What needs to be done ▸
The expected output is exactly the lines below, starting at the line with "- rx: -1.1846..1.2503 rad" and ending at the line with "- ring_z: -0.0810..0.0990", both included; no other line belongs in it.

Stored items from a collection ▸
+++
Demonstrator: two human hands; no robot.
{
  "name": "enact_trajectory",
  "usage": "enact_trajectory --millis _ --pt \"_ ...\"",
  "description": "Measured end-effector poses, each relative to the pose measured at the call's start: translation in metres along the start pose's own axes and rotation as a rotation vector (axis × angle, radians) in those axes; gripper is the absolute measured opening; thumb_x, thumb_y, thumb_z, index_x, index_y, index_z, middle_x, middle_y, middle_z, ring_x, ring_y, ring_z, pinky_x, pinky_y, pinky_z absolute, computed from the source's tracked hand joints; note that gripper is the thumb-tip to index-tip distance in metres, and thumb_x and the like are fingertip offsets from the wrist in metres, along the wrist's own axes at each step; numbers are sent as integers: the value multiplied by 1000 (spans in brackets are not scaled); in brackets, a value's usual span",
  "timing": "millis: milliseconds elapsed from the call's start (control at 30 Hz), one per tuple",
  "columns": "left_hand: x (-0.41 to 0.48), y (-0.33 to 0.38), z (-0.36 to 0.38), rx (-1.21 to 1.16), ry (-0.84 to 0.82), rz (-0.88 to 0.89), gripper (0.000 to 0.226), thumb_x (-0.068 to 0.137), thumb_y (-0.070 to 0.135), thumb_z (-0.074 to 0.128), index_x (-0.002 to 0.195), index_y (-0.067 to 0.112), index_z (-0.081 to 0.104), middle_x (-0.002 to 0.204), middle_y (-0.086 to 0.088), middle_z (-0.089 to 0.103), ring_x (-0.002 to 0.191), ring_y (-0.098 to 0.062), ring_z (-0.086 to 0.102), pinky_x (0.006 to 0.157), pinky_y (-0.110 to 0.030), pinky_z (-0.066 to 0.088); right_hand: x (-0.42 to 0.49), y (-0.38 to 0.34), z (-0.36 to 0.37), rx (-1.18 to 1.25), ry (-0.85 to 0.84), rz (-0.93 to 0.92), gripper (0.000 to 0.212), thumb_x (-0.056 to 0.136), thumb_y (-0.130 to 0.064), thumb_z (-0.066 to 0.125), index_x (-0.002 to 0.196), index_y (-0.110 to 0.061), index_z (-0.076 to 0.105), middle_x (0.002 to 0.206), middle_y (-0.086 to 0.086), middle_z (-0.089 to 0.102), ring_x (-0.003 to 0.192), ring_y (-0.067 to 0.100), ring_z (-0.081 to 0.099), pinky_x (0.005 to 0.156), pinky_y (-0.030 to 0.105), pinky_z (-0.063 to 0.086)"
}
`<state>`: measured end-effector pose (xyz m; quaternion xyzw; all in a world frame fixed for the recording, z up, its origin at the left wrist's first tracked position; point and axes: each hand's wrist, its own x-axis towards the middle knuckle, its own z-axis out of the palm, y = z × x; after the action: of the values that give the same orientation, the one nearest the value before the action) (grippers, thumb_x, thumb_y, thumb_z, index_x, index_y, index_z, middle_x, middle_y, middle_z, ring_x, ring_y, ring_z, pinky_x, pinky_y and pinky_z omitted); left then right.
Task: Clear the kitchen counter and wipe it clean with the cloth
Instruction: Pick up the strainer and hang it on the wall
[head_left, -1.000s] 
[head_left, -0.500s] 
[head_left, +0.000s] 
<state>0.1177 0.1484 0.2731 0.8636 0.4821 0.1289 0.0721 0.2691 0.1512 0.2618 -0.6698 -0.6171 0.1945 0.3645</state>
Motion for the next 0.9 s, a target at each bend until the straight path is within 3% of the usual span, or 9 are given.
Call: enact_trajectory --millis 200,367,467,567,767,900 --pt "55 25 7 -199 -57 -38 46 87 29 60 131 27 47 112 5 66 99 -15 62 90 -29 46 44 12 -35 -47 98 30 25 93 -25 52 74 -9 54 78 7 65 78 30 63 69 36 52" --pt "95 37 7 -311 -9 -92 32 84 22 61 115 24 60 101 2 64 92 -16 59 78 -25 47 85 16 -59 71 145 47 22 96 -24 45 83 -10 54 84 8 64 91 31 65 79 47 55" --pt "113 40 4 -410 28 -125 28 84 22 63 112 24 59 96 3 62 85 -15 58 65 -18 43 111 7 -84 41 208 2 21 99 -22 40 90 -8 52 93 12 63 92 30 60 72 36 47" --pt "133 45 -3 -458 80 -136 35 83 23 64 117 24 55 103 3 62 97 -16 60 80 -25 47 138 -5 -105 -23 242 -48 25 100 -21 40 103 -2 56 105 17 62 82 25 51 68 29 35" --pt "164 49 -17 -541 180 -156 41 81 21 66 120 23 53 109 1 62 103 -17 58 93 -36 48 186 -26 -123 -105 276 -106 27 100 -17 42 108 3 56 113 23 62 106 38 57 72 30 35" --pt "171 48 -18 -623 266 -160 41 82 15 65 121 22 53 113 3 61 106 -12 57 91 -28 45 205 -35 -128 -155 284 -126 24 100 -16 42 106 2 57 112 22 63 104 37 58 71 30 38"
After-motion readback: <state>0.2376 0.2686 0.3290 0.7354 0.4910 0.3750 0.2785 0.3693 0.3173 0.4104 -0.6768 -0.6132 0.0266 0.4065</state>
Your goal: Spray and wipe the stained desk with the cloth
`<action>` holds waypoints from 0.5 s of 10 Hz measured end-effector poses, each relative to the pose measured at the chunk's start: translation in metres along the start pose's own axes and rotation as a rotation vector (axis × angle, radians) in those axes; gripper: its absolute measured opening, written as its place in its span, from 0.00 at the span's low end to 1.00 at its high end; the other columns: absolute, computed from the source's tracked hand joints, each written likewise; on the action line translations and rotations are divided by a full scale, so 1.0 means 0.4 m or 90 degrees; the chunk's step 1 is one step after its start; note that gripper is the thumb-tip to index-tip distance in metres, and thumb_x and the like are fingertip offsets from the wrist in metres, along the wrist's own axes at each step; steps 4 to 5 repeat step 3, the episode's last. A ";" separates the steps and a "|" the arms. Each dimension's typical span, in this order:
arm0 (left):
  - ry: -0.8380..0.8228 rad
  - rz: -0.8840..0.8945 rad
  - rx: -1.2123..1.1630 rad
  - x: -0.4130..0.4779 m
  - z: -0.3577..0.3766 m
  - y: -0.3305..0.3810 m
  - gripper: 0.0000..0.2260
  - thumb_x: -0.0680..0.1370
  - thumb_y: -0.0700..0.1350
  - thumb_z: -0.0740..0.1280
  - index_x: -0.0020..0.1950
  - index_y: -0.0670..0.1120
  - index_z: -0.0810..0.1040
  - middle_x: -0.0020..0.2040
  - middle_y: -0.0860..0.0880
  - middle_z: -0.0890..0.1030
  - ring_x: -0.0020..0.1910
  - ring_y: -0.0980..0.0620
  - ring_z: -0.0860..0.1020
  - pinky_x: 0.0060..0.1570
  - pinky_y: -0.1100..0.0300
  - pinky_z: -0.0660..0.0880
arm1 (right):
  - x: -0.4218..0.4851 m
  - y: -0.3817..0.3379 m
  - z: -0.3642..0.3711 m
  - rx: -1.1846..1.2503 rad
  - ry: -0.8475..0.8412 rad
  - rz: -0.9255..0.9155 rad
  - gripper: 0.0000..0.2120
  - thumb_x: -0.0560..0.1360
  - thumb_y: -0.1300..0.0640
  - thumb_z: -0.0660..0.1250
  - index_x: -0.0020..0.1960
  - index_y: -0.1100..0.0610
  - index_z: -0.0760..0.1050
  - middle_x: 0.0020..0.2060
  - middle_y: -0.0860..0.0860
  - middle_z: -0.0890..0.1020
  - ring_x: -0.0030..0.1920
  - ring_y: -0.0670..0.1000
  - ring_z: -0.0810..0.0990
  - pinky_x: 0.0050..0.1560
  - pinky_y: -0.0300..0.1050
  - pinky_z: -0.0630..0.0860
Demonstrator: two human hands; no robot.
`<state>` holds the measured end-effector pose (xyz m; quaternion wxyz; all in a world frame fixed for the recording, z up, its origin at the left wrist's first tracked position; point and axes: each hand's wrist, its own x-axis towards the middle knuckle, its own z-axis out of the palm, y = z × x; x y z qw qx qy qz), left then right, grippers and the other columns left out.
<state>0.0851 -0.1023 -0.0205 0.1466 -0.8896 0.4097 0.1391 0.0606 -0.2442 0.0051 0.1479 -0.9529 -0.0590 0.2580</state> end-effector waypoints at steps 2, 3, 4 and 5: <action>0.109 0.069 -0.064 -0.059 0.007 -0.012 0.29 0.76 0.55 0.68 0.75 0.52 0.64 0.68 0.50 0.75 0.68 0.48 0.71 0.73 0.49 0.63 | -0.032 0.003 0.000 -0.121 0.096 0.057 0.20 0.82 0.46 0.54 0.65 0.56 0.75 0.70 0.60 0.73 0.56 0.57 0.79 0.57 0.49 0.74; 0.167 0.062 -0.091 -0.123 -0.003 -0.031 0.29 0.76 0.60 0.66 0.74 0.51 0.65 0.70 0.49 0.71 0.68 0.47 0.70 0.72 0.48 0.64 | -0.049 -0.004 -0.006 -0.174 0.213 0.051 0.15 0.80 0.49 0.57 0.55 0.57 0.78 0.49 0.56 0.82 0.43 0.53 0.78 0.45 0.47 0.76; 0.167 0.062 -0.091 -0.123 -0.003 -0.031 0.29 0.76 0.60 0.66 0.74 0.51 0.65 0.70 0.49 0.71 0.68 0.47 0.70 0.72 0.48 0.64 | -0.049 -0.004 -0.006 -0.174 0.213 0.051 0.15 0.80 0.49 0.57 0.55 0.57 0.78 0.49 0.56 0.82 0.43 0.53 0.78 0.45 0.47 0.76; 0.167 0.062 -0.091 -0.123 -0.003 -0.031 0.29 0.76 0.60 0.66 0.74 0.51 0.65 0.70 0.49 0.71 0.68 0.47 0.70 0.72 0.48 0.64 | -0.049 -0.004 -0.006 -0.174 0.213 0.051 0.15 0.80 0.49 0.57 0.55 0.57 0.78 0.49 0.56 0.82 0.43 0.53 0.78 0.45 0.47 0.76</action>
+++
Completed task ▸
  - rx: -1.1846..1.2503 rad
  - ry: -0.8475..0.8412 rad
  - rz: -0.9255..0.9155 rad
  - gripper: 0.0000..0.2120
  - thumb_x: -0.0560..0.1360
  - thumb_y: -0.1300..0.0640
  - thumb_z: -0.0660..0.1250
  - index_x: -0.0020..0.1960
  - index_y: -0.1100..0.0610
  - index_z: -0.0760..0.1050
  - middle_x: 0.0020..0.2060
  - middle_y: -0.0860..0.0860
  - middle_z: -0.0890..0.1020
  - ring_x: -0.0030..0.1920
  - ring_y: -0.0670..0.1000
  - ring_z: -0.0810..0.0990

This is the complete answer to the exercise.